I'm not sure what you're asking. I need your function value.
\(\ \Huge \text{Oh, and: } x_i = a+iΔx \)
if you just started integrals you shouldve went over sigma notation im pretty sure, and you just expand it
This isn't helpful without the function. Otherwise the answer will be just theoretical stuff.
I don't have a function value... I'm only given a graph in my textbook and am told to find the lower estimate and an upper estimate.
And, we haven't even discussed what an integral is in class...
Could you give a description of what your graph is?

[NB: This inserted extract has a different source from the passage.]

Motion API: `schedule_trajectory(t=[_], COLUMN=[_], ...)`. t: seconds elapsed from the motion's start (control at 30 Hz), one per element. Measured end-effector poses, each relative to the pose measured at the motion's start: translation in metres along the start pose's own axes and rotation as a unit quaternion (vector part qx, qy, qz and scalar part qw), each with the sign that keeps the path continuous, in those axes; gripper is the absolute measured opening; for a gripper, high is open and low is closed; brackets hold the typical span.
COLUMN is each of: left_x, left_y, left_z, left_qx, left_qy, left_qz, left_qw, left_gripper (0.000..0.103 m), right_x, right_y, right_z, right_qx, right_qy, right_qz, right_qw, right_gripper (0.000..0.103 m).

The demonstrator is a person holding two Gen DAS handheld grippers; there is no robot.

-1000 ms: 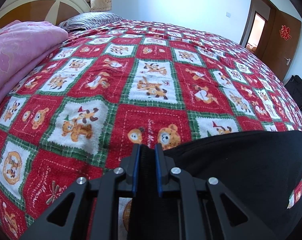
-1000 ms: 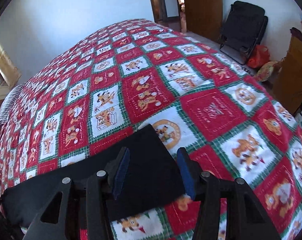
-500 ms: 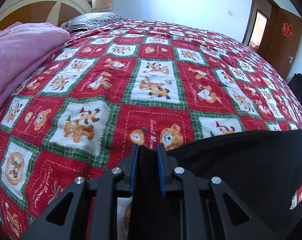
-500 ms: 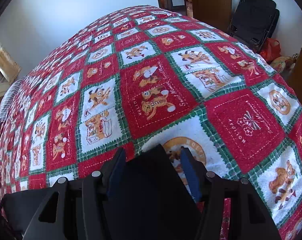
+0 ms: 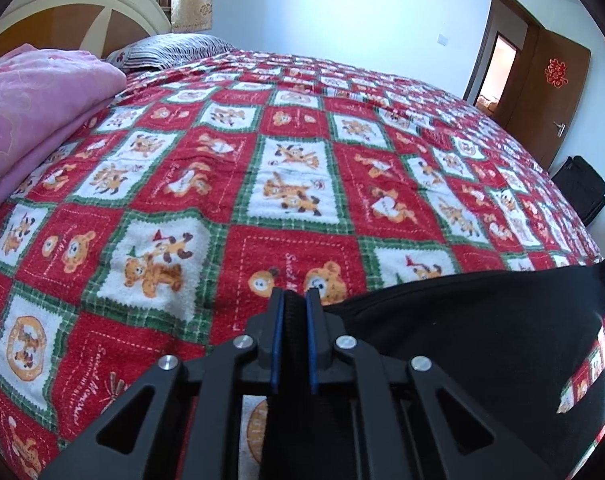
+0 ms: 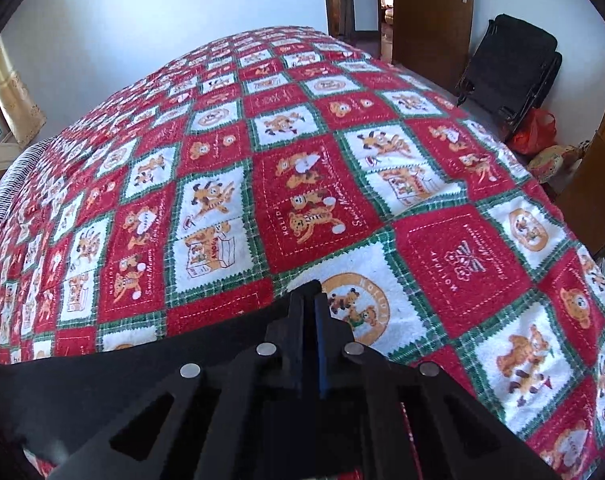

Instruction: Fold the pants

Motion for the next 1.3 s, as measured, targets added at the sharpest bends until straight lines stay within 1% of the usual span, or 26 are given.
schedule_trajectory(t=[0.37,0.7,0.9,1.3], left_x=[0.033,0.066,0.087,0.124], left_y=[-0.003,-0.003,-0.001,0.006], left_z=[-0.011,-0.011,-0.001,0.035], left_qx=[0.007,0.016,0.026,0.034], left_qy=[-0.036,-0.069,-0.086,-0.108], left_qz=[0.022,0.049,0.067,0.096], left_qw=[0.9991,0.9962,0.9937,0.9889], left_gripper=[0.01,0.01,0.01,0.01], right_x=[0.07,0.129,0.156,0.198], right_y=[0.002,-0.003,-0.014,-0.044], right_z=[0.002,0.028,0.05,0.103], right_qx=[0.005,0.009,0.0,-0.023], right_qy=[-0.061,-0.1,-0.113,-0.127], right_qz=[-0.014,-0.033,-0.044,-0.063], right_qw=[0.998,0.994,0.993,0.99], right_gripper=[0.004,0.004,0.004,0.004])
Point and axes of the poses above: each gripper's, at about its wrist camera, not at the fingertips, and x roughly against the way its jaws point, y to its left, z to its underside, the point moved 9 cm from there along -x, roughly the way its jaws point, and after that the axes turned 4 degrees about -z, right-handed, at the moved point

It looks something like:|dw:1360464858577:dw|
My confusion is I'm not sure how to use the two summation equations....
And then use the values I know from the graph
Okay, that's better. Well you first need to partition the interval into 5 equal intervals. For the left Riemann: for your values x = 0,2,4,6,8, draw a vertical line that TOUCHES the graph of the function. This vertical line is the height of the rectangle that you are estimating the curve with. Each rectangle's width is 2. |dw:1360465074815:dw| For the right hand do the same except for now, use let the x values be x = 2,4,6,8,10 |dw:1360465192357:dw|
Note how the left hand Riemann is an underestimation of area while the right hand Riemann is an over estimation of area.
@khoala4pham How do I use the sigma equations? Where do they come into this?

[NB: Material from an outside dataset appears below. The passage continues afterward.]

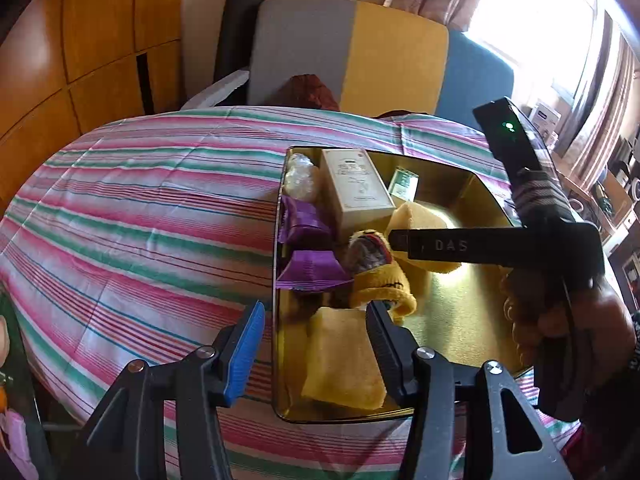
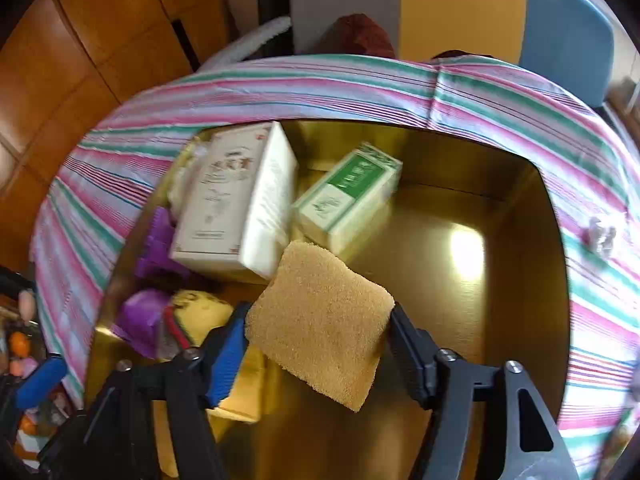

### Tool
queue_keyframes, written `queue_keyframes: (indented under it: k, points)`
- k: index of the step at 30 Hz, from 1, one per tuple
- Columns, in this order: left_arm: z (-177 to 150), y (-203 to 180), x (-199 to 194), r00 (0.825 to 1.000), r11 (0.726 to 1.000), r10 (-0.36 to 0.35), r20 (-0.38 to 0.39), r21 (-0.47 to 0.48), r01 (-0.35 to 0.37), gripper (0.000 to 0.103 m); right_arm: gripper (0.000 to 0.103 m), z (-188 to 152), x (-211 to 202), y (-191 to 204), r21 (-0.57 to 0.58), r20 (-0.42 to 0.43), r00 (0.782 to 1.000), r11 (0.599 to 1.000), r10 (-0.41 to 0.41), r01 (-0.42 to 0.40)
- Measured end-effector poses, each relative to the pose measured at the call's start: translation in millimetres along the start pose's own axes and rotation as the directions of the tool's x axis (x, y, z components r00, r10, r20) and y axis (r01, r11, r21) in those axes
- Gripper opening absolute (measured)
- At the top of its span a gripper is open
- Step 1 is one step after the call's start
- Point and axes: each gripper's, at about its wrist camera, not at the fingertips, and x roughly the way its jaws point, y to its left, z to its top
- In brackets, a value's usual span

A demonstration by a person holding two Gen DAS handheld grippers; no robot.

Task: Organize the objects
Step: 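Carry the yellow sponge into the gold tray and open the right tool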

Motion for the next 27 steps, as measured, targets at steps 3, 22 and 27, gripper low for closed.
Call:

The sigma equations represent area. They mean that you sum up the areas of each individual rectangle. That is all that they mean. For the left hand Riemann, you take 2*(f(0) + f(2) + f(4) + f(6) + f(8)) For the right, 2*(f(2) + f(4) + f(6) + f(8) + f(10)) Why that though? Because for the RHR, the first rectangle has height f(0) and its width is 2. The second rectangle has height f(2) and width 2. So forth and so on.
How do you know to choose 0,2,4,6,8 and 2,4,6,8,10?

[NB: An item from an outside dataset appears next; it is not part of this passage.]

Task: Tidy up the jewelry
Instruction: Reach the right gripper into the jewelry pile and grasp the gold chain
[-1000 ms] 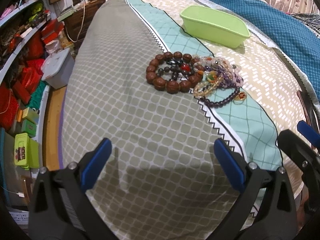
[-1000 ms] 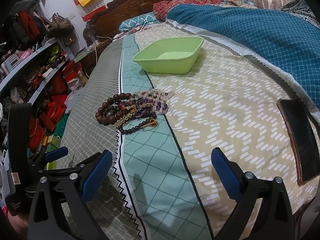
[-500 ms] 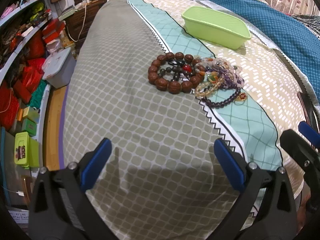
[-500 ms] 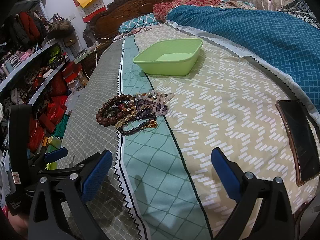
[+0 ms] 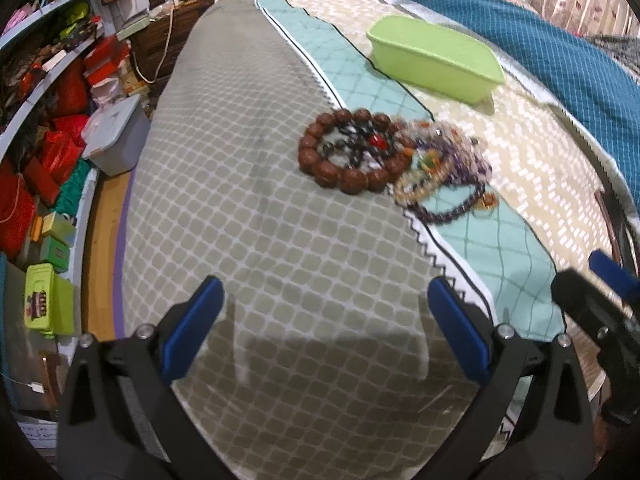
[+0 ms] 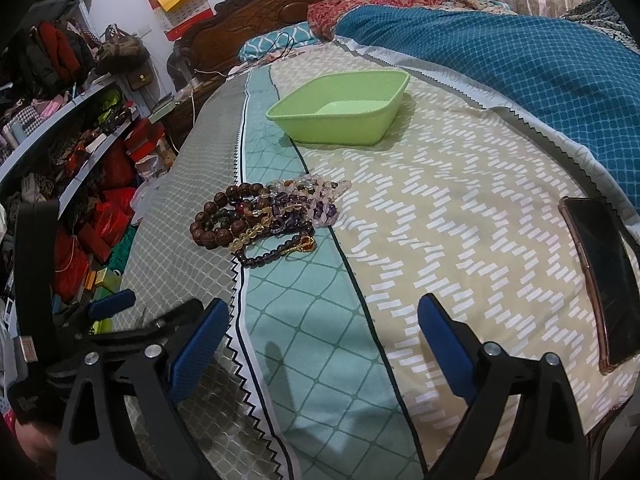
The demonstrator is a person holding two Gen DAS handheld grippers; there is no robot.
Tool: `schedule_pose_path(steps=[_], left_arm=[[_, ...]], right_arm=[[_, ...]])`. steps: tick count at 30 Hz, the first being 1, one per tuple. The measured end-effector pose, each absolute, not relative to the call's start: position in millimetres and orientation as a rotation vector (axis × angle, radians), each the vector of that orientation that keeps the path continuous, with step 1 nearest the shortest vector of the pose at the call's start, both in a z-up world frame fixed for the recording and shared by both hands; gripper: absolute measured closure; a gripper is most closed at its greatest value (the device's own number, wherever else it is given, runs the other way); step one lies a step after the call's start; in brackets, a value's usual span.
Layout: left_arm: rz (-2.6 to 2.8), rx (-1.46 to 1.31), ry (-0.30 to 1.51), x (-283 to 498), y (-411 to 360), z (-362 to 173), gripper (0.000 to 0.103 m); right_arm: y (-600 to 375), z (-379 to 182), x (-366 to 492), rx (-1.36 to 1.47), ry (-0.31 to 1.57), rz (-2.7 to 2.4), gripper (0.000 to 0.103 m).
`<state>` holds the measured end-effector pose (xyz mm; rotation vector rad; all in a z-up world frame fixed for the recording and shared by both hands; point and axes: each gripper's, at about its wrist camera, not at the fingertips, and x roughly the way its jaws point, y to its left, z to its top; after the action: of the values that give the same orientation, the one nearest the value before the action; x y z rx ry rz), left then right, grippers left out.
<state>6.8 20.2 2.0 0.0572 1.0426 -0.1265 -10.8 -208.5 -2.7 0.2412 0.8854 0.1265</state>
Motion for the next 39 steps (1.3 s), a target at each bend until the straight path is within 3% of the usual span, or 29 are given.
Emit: schedule_pose_path(steps=[4, 7, 10, 15, 22, 25, 28, 30, 34, 39], left_arm=[[-0.135, 0.007, 0.984, 18.0, 39.8, 11.1, 0.004], [-0.152, -0.018, 0.951, 31.2, 56.0, 19.7, 0.004], [-0.210, -0.052, 0.941, 45.2, 64.4, 27.2, 0.015], [-0.309, -0.132, 0.971, 67.7, 66.1, 30.1, 0.038], [-0.519, 0.023, 0.909, 52.2, 7.6, 25.1, 0.043], [-0.576, 0.097, 0.917, 49.5, -15.6, 15.0, 0.054], [-0.606, 0.126, 0.953, 55.0, -30.5, 0.6, 0.072], [-0.625, 0.117, 0.984, 63.1, -34.3, -8.9, 0.101], [-0.684, -0.038, 1.025, 67.0, -15.2, -1.4, 0.103], [-0.751, -0.184, 0.933, 37.8, 34.0, 46.1, 0.103]], right_arm=[[-207.1, -2.5, -5.5, 0.219, 0.874, 0.143, 0.046], [-206.9, 0.2, 5.2, 0.199, 0.852, 0.178, 0.065], [-208.5, -1.4, 18.5, 0.206, 0.862, 0.213, 0.082], [-207.9, -4.9, 47.1, 0.203, 0.883, 0.262, 0.097], [-230.2, -15.2, 89.5, 0.298, 0.933, 0.246, 0.098], [-234.0, -15.6, 95.4, 0.317, 0.942, 0.250, 0.098], [-236.3, -13.3, 88.4, 0.340, 0.938, 0.273, 0.098], [-235.8, -16.1, 81.0, 0.346, 0.952, 0.279, 0.098], [-234.2, -22.3, 65.4, 0.351, 0.975, 0.266, 0.098], [-212.6, -3.8, 38.2, 0.236, 0.882, 0.348, 0.098]])
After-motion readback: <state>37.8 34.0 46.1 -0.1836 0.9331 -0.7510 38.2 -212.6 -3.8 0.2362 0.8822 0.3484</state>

Well your a is zero in this case. a is the place where your interval begins. From your equation of the left hand Riemann, you see that x_i = a + i*(deltax) i runs from 0 to n-1. Well, n here is 5--the domain is partitioned into 5 intervals. That means that i = 0,1,2,3,4. Consequently x will be x = 0 + 2(0), 0 + 2(1), 0+2(2),0+2(3),0+2(4) x = 0,2,4,6,8. The same applies to the right Riemann.
THAT MAKES SO MUCH MORE SENSE! THANK YOU, @khoala4pham! I was getting confused with the \(\ \Huge \sum \text{ notation!} \)
The notation is highly ambiguous if you are not used to it. The x_i is a number. Deltax is also a number. You are summing numbers across indexes. How you found your index is obtained above.
Can you explain the RHS for "Well your a is zero in this case. a is the place where your interval begins. From your equation of the left hand Riemann, you see that x_i = a + i*(deltax) i runs from 0 to n-1. Well, n here is 5--the domain is partitioned into 5 intervals. That means that i = 0,1,2,3,4. Consequently x will be x = 0 + 2(0), 0 + 2(1), 0+2(2),0+2(3),0+2(4) x = 0,2,4,6,8. The same applies to the right Riemann." I dont really understand the RHS...
How you got the numbers 2,4,6,8,10
If i runs from 1 to n, so that means i runs 1 to 5...
I'm getting like 2, 5 ...? x_1= (a=0) + (1)(delta x = 2) = 2 x_2 = (a=1) + (2)( delta x = 2) =5
@khoala4pham Why do you keep 0 constant? Consequently x will be x = 0 + 2(0), 0 + 2(1), 0+2(2),0+2(3),0+2(4) x = 0,2,4,6,8.
your equation of x_i = a + i*(delta x). a = 0 by default. a is the value that you start your interval with. if your interval were from (20,50) then a = 20. If your interval were (-3,24), then a = -3. In your initial problem you told me that 0 <= x < = 10. Thus a = 0.